Start of Input records
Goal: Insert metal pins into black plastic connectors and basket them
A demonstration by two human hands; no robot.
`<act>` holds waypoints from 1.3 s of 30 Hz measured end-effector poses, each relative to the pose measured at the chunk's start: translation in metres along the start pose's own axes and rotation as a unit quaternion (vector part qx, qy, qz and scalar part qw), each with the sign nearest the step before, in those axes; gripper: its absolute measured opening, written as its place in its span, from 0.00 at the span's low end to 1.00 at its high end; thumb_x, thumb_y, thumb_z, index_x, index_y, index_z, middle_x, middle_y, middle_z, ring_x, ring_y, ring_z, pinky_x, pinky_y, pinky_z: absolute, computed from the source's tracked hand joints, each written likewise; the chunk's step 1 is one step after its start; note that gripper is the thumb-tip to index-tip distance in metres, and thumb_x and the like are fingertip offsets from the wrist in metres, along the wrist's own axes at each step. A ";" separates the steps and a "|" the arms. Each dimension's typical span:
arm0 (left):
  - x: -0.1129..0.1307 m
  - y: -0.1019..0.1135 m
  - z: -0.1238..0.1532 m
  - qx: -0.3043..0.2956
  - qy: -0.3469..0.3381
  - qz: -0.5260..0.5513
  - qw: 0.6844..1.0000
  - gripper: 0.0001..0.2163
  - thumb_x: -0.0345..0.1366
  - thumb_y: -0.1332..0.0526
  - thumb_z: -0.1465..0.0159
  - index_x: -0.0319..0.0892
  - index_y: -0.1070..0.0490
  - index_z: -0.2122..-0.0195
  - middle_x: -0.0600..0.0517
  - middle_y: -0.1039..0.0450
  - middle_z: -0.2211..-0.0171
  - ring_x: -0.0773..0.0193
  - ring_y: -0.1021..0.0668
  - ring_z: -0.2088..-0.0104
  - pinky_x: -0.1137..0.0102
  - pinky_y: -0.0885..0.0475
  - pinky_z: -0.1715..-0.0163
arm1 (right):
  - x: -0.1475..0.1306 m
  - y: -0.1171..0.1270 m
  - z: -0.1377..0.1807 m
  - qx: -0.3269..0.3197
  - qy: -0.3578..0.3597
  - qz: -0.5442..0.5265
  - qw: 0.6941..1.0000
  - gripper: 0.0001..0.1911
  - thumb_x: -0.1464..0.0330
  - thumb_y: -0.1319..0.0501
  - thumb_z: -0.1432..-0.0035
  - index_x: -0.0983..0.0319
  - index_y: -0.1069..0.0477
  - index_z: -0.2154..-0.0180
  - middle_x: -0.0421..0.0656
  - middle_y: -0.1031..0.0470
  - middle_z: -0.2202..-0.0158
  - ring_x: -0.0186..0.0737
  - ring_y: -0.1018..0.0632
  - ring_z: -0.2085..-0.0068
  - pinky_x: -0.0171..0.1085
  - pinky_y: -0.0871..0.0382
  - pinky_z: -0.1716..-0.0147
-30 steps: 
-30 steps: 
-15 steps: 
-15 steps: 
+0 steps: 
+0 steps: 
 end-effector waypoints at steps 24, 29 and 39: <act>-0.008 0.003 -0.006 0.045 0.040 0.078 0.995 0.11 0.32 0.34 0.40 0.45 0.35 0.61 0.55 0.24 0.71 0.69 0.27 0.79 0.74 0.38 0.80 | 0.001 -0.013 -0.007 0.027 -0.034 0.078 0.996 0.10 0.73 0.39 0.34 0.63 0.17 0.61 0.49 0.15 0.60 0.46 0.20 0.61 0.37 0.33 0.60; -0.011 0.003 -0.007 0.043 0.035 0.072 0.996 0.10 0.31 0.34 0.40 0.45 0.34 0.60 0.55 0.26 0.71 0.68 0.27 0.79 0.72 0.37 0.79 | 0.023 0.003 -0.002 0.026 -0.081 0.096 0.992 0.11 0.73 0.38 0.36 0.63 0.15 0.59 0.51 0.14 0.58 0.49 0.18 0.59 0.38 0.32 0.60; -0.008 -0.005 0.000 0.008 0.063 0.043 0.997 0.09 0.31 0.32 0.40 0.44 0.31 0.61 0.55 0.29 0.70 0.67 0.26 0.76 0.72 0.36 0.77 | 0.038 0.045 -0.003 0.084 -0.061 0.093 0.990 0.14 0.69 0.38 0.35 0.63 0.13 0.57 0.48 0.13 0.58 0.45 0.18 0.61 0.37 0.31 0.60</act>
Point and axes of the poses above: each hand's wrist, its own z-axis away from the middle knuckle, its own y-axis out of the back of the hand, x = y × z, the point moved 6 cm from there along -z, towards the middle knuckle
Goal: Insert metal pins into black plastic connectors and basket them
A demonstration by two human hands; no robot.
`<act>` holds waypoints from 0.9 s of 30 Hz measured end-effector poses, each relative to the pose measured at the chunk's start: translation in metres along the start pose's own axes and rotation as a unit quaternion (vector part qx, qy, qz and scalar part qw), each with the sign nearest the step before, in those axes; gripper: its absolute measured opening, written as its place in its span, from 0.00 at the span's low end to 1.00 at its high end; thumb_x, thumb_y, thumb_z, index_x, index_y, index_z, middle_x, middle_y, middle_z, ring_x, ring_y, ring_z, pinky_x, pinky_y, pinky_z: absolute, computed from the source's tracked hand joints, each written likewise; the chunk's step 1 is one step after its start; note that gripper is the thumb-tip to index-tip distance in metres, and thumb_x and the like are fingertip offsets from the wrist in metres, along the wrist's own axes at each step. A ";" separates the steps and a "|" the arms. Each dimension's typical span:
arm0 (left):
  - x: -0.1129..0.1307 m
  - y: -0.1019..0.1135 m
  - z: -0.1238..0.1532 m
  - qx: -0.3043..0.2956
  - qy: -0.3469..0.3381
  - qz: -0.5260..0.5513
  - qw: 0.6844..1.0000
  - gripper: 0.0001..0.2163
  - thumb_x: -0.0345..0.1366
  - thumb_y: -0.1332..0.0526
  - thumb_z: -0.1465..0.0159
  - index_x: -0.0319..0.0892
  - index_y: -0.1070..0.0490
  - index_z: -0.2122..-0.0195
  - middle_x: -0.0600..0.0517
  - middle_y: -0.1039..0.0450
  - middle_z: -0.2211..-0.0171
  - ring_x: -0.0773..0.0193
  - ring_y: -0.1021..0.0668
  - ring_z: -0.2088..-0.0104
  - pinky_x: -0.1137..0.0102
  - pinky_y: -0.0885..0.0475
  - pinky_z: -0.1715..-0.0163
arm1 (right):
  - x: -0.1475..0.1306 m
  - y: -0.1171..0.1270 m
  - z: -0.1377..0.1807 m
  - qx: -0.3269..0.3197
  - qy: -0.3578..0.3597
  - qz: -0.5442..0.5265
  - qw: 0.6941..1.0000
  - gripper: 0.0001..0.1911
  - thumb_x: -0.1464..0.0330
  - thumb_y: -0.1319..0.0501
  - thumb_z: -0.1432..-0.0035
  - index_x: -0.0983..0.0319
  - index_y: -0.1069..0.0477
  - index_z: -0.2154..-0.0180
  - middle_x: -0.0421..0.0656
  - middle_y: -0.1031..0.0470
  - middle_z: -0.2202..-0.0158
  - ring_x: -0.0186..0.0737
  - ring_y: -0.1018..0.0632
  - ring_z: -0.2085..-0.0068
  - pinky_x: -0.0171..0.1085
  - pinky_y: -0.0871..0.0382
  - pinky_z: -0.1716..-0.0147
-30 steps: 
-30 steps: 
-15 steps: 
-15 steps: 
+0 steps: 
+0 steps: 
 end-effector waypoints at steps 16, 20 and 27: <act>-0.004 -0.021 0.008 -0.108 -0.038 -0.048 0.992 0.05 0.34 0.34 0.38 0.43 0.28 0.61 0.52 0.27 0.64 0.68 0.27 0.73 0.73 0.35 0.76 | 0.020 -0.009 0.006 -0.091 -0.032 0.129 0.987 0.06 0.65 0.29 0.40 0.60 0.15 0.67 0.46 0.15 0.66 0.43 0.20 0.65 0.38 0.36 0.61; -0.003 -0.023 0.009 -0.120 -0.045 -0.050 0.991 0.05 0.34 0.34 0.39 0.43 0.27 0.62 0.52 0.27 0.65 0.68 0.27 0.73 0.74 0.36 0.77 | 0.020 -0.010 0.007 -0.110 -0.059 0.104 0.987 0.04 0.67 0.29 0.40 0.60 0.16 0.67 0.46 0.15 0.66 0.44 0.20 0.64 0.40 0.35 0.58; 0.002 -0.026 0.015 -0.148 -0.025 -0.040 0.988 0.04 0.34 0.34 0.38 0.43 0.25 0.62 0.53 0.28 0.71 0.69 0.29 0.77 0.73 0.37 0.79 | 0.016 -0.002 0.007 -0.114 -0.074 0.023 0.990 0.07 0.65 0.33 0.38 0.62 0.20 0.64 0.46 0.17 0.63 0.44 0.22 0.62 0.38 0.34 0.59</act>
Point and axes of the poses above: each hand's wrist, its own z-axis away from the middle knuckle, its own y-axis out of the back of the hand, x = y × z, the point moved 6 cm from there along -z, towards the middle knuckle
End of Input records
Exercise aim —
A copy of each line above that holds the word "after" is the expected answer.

Written solution —
`<act>` holds waypoints from 1.3 s of 30 Hz measured end-effector poses, each relative to the pose measured at the chunk's start: translation in metres along the start pose's own axes and rotation as a unit quaternion (vector part qx, qy, qz and scalar part qw), each with the sign nearest the step before, in those axes; gripper: its absolute measured opening, written as its place in its span, from 0.00 at the span's low end to 1.00 at its high end; thumb_x, thumb_y, thumb_z, index_x, index_y, index_z, middle_x, middle_y, middle_z, ring_x, ring_y, ring_z, pinky_x, pinky_y, pinky_z: absolute, computed from the source's tracked hand joints, each written likewise; the chunk's step 1 is one step after its start; note that gripper is the thumb-tip to index-tip distance in metres, and thumb_x and the like are fingertip offsets from the wrist in metres, along the wrist's own axes at each step. A ";" separates the steps and a "|" the arms. Each dimension's typical span:
`<act>` holds waypoints from 0.9 s of 30 Hz measured end-effector poses, each relative to the pose measured at the chunk's start: translation in metres along the start pose's own axes and rotation as a unit quaternion (vector part qx, qy, qz and scalar part qw), each with the sign nearest the step before, in those axes; gripper: its absolute measured opening, written as its place in its span, from 0.00 at the span's low end to 1.00 at its high end; thumb_x, thumb_y, thumb_z, index_x, index_y, index_z, middle_x, middle_y, middle_z, ring_x, ring_y, ring_z, pinky_x, pinky_y, pinky_z: absolute, computed from the source's tracked hand joints, each written likewise; the chunk's step 1 is one step after its start; note that gripper is the thumb-tip to index-tip distance in metres, and thumb_x and the like are fingertip offsets from the wrist in metres, along the wrist's own axes at each step. A ";" separates the steps and a "|" the arms. Each dimension's typical span:

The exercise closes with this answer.